Using the data below, return every line that holds the word "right".
---
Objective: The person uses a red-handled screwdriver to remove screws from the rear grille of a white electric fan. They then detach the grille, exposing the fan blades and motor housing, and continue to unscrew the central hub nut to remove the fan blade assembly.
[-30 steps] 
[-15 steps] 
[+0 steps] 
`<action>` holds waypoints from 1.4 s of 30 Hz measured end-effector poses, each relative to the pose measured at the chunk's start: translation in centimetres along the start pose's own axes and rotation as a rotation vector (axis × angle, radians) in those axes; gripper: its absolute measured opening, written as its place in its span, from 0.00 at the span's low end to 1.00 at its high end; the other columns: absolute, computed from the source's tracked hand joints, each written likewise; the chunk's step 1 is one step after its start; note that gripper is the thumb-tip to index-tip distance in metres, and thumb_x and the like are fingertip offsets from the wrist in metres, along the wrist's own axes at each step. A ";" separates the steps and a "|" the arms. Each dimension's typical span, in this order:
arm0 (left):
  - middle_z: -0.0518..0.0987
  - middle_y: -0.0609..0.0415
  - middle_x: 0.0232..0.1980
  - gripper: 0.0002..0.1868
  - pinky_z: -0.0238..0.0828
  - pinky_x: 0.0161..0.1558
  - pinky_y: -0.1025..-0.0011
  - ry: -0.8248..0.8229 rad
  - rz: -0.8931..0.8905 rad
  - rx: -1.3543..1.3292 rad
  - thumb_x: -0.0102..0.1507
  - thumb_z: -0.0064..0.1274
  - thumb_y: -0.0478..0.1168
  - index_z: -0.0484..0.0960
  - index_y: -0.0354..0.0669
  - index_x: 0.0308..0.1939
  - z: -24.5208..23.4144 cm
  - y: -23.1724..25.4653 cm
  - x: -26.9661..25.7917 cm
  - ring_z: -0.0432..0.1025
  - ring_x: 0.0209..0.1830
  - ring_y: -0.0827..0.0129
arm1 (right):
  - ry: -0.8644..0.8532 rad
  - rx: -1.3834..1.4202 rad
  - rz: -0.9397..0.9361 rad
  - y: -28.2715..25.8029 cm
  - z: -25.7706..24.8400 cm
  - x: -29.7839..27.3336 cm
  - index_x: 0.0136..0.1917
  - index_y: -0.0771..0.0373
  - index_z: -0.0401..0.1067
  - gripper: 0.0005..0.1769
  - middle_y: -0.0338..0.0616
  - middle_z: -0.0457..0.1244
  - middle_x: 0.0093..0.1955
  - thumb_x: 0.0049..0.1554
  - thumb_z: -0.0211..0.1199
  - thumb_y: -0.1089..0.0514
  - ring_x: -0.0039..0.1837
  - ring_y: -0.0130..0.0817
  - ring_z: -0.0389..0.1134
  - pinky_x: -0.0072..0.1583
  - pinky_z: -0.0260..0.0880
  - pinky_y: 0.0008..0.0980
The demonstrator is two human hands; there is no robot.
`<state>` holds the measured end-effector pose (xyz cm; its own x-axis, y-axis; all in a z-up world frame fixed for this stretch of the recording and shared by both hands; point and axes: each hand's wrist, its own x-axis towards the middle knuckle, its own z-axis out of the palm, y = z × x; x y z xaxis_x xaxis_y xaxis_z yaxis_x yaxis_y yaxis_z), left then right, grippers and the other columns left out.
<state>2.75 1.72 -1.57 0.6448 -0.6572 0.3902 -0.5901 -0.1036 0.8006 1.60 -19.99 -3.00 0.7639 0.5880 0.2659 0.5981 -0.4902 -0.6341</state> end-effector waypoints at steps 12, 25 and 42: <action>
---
_Exercise solution_
arm1 (right):
`<state>` holds the measured end-effector pose (xyz cm; its own x-axis, y-axis; all in a z-up world frame fixed for this stretch of the recording and shared by both hands; point and axes: each hand's wrist, its own x-axis towards the middle knuckle, its own z-axis out of the palm, y = z × x; x y z xaxis_x xaxis_y xaxis_z yaxis_x yaxis_y yaxis_z), left then right, grippers and the other columns left out.

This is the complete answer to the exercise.